PROBLEM STATEMENT :: Take the line containing "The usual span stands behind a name" and every line after it to the end of the material below; reproduce them exactly, without pictures.
++++++
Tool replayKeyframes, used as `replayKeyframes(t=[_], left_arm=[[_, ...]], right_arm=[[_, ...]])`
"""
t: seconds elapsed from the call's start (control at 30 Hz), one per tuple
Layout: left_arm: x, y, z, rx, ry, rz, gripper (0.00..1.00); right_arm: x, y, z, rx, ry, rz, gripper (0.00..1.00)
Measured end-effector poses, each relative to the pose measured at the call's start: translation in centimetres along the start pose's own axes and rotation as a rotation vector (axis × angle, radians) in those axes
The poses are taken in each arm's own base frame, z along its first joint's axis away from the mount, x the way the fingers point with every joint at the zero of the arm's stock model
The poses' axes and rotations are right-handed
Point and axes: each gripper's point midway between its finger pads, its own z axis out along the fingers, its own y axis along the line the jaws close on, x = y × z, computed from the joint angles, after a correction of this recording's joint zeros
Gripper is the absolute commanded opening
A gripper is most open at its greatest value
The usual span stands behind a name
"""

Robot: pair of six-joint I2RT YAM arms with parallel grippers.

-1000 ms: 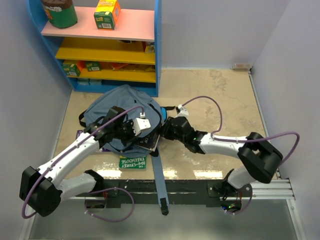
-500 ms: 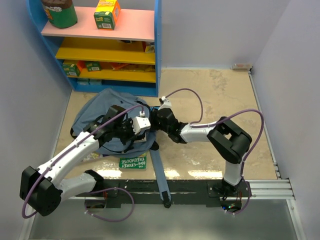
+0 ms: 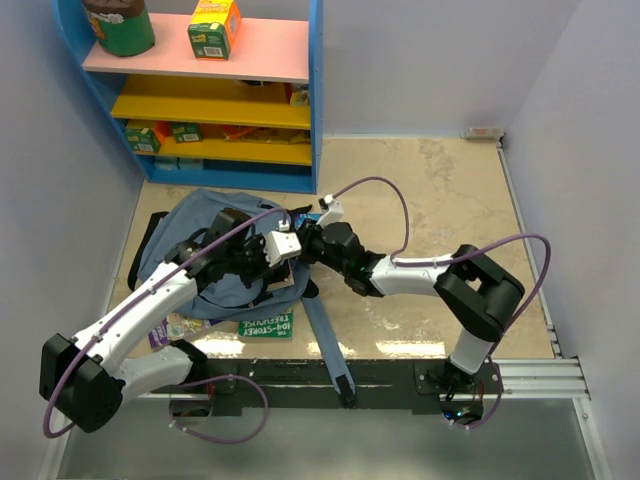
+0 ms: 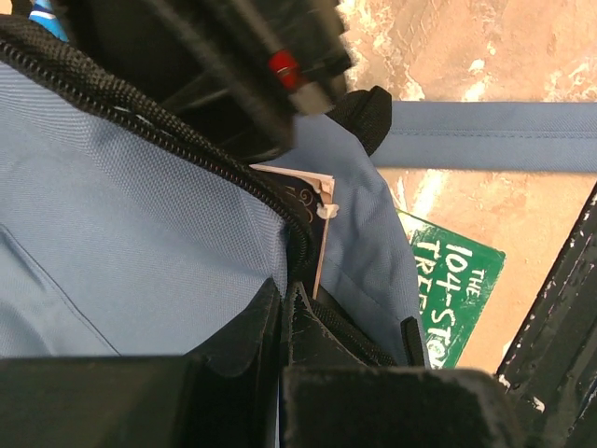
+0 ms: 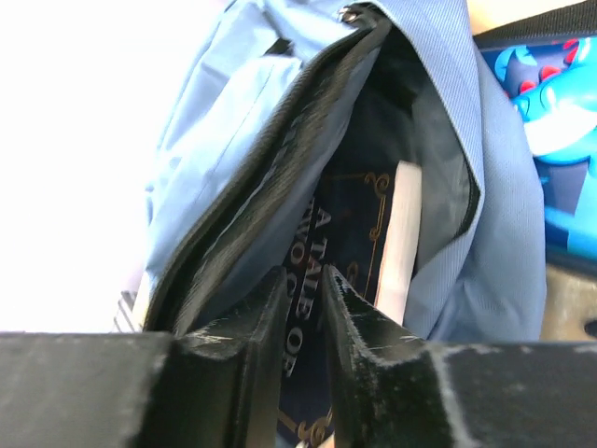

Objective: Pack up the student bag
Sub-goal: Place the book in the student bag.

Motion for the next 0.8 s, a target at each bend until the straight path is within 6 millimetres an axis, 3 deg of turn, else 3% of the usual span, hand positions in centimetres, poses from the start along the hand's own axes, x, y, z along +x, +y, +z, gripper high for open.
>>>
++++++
OUTPUT FOR THIS EXERCISE ::
The usual span stands behind a name
"""

Robot: pair of six-joint I2RT YAM arms with parallel grippers.

-1000 ms: 
-500 ms: 
+0 ms: 
+0 ms: 
+0 ms: 

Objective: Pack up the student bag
Sub-goal: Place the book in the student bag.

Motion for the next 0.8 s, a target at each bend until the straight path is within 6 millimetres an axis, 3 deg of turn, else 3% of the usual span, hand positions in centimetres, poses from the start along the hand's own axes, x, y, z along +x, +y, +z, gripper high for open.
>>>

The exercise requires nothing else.